Given data
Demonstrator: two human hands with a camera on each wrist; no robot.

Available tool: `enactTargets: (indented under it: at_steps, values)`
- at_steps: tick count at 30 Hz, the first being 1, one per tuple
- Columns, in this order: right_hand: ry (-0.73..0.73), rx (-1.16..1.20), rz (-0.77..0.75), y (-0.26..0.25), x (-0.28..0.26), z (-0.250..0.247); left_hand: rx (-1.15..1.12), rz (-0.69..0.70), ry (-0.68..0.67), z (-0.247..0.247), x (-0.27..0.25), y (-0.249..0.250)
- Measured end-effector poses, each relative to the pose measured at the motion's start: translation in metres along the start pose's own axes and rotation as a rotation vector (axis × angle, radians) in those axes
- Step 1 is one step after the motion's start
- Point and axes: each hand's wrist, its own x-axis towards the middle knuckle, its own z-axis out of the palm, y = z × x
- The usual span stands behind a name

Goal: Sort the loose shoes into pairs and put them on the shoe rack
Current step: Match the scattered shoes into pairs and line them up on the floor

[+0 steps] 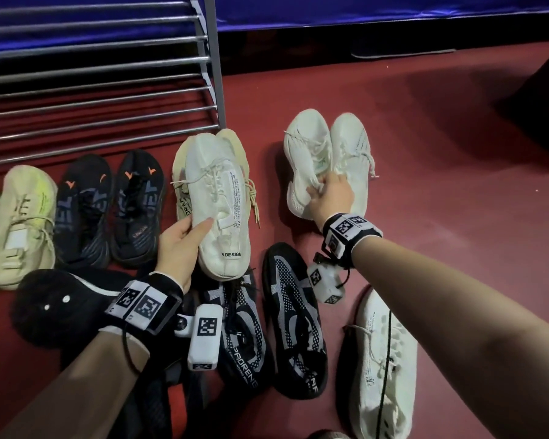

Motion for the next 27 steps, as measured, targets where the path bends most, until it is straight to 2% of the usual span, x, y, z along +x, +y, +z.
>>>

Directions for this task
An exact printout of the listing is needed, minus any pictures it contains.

Solution to this exercise
Demonstrator: two human hands with a camera on each wrist; no robot.

Available tool: `enactTargets: (indented under it: at_steps, values)`
- at_steps: tick count at 30 Hz, the first being 1, one per tuple
- Columns, in this order: right_hand: ry (-0.73..0.73), rx (-1.16..1.20), rz (-0.77..0.75), y (-0.26..0.25), x (-0.28..0.26), z (-0.250..0.247); left_hand: rx (-1.15..1.12), rz (-0.69..0.70), ry (-0.68..0.67), z (-0.247..0.247), x (-0.27..0.25), y (-0.249..0.250)
- Measured end-effector poses, each relative to the pose measured at the motion's start: translation in metres along the start pose's own axes and rotation as a rotation vector (axis × angle, radians) in those axes
- Step 1 is one step after the motion's start
- Point and axes: each hand's wrist, its own x-axis towards the middle knuckle, its own z-axis out of the palm, y = z × x
- The usual span stands behind a name

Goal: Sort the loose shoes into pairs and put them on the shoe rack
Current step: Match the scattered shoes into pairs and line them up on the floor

[+0 steps] 

Motion for the next 27 steps, as measured, targets where the path bends most, until it is straight to 2% of the usual span, x, y, z along +x, +y, +z.
>>>

This output is complete as it stands.